Sull’Umbria, nelle prossime 36/48 ore, a causa di un sistema depressionario in transito sopra l’Italia, avremo molte nubi con piogge sparse e quota neve variabile tra i 1200 ed i 1500 metri. Venerdì 9 febbraio il sistema depressionario si allontanerà sulla penisola balcanica favorendo un generale miglioramento ma subito dalla Francia, un nuovo piccolo impulso nord atlantico si getterà sul mar Mediterraneo centrale dove comunque persisterà una certa circolazione depressionaria e quindi rinvigorirà una debole instabilità atmosferica sopra l’Italia, specie al centro sud, con qualche locale pioggia o nevicata a quote medio basse. Sulla nostra penisola viavai di nubi ma scarse precipitazioni, al massimo qualche rovescio più intenso ma dovrebbe risultare il tutto abbastanza localizzato, neve fin sugli 800/1000 metri. Un impulso nord atlantico più consistente dovrebbe raggiungere il bacino centrale del mar mediterraneo lunedì 12 febbraio con formazione ci un nuovo centro depressionario sopra il mar Tirreno. In questo caso sembra ci possano essere maggiori precipitazioni ma quantitativi e soprattutto quota neve sono da stabilire, siamo ancora troppo lontani, non è infatti da escludere qualche ficco fino a quote basse. Un parziale miglioramento è atteso per giovedì 15 febbraio anche se, in realtà, la presenza o meglio l’insistenza sopra le regioni meridionali della circolazione depressionaria formatasi nei giorni precedenti, manterrà viva una certa instabilità atmosferica al sud, centro adriatico e lungo l’Appennino centrale con locali precipitazioni e neve fino a quote basse.

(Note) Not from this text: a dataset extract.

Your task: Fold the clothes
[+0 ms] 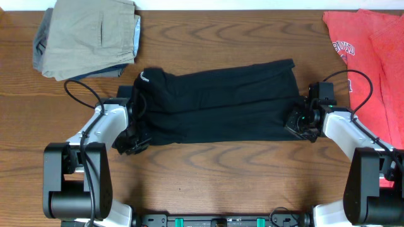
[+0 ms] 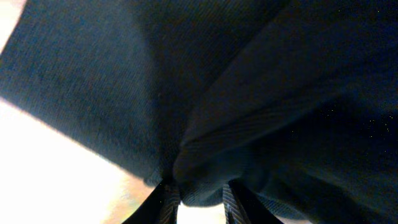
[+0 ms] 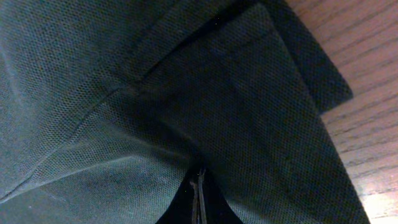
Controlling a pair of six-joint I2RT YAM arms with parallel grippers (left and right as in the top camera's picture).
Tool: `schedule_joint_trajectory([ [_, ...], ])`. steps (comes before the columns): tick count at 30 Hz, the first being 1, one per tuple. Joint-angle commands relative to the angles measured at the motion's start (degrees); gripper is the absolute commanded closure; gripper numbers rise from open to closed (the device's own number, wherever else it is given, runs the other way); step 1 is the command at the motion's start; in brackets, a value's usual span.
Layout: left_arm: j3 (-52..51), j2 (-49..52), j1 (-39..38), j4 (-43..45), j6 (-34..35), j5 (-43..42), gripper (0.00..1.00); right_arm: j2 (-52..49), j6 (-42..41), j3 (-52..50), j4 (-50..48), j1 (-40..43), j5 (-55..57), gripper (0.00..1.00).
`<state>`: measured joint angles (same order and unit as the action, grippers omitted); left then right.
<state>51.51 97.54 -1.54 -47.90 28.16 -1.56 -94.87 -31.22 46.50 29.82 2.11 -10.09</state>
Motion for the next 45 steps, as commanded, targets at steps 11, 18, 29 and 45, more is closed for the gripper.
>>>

L’intensificazione del Vortice Polare avvenuta in questi giorni e che produrrà la suddetta circolazione secondaria con correnti fredde sull’Italia, sarà però probabilmente interrotta da un “colpo di scena” spettacolare (per i canoni meteorologici), tra il 10 ed il 15 febbraio. E’ infatti atteso un forte riscaldamento in stratosfera con due anticicloni stratosferici che andranno prima a dividere in sue, con un’azione a tenaglia, il Vortice Polare stratosferico, poi ad indebolirlo ai minimi livelli. Se questi movimenti, questa disgregazione si propagherà verso il basso lungo tutta la colonna del Vortice Polare fino ai piani troposferici, potremo avere un’ultima decade di febbraio e forze anche una parte significativa di marzo caratterizzate da consistenti ondate di gelo sull’Europa e forse anche sul bacino centrale del mar mediterraneo. Di queste eventualità ne parleremo comunque in un artico lo specifico nei prossimi giorni.